Exercise brief: Everything in the listing should be set down exactly, apart from the pictures.

[[ Given information, beginning ]]

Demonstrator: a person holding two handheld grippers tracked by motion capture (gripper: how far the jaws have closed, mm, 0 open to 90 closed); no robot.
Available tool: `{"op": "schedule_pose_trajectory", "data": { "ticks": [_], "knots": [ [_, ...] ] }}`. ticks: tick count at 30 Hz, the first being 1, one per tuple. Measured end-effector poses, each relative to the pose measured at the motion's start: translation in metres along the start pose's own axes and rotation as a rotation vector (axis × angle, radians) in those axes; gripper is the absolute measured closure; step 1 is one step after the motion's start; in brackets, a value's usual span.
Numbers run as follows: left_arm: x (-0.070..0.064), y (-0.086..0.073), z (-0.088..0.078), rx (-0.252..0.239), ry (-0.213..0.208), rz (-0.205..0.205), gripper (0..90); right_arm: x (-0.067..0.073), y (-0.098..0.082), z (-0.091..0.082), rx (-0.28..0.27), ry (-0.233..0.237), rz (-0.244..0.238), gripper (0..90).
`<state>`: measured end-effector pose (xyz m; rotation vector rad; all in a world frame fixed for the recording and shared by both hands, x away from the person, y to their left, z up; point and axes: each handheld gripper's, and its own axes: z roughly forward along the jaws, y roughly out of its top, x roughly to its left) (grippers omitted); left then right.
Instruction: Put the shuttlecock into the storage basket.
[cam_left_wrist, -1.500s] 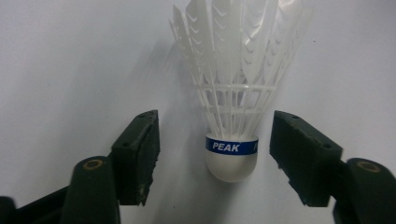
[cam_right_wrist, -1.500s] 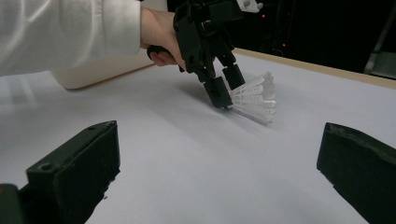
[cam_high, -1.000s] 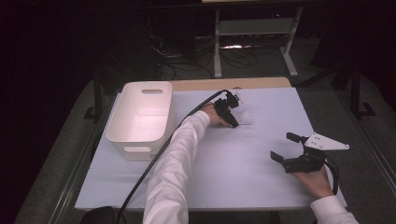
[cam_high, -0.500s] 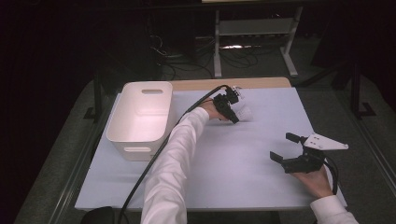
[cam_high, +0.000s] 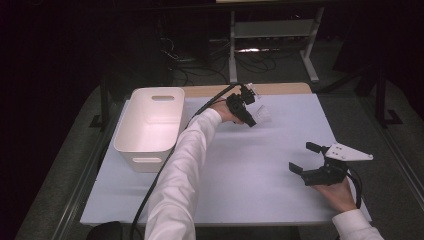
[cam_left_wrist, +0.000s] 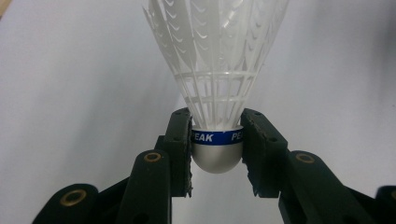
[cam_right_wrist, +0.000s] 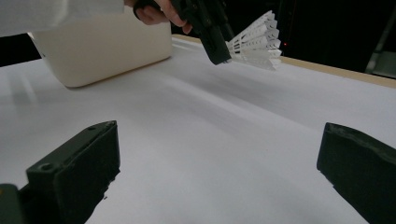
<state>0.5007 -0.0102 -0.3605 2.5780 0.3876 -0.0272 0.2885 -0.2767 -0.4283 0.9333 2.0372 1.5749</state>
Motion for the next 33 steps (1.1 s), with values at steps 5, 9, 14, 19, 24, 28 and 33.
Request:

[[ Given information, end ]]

Result for this task:
Demonstrator: a person holding two handheld grippers tracked by motion capture (gripper: how far the jaws have closed, mm, 0 open to 90 closed); no robot.
Available tool: `{"op": "schedule_pose_trajectory", "data": { "ticks": [_], "knots": [ [_, ...] ] }}`. ticks: tick count at 30 Hz, the first being 1, one per tuple. Measured end-effector poses, each relative to the pose measured at the motion's start: translation in metres along the start pose's own axes and rotation as a rotation vector (axis × angle, radians) in those axes; gripper is the absolute measured closure; step 1 is one step after the motion's start; in brackets, a value's usual span.
Numbers run as follows: left_arm: x (-0.070..0.064), y (-0.086..0.073), z (-0.088..0.078), rx (-0.252..0.239), ry (-0.213..0.208), rz (-0.205..0.205), gripper (0..90); right_arm: x (-0.067..0.073), y (-0.098..0.082), z (-0.091..0.082), rx (-0.28..0.27), ry (-0.233..0.237), rz (-0.244..0.238), gripper (0..90).
`<state>`: measured end-effector pose (xyz m; rotation vector rad; all in a world frame fixed for the recording and shared by both hands, x away from the person, y to their left, z up; point and axes: each handheld gripper's, and its own axes: z roughly forward along the jaws, y roughly out of its top, x roughly to its left) (grippers omitted); left then right.
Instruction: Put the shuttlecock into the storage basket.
[cam_left_wrist, -1.500s] 
[cam_right_wrist, -1.500s] 
[cam_high, -1.000s] 
[cam_high, -0.500s] 
[cam_high, +0.000s] 
[cam_left_wrist, +0.000s] 
[cam_right_wrist, +0.000s] 
<state>0.5007 -0.0102 -0.3605 2.5780 0.3876 -0.0272 0.2885 -0.2767 -0.4283 0.9333 2.0372 1.5749</state>
Motion for the next 33 steps (1.1 s), with values at steps 5, 9, 14, 19, 24, 28 and 33.
Request:

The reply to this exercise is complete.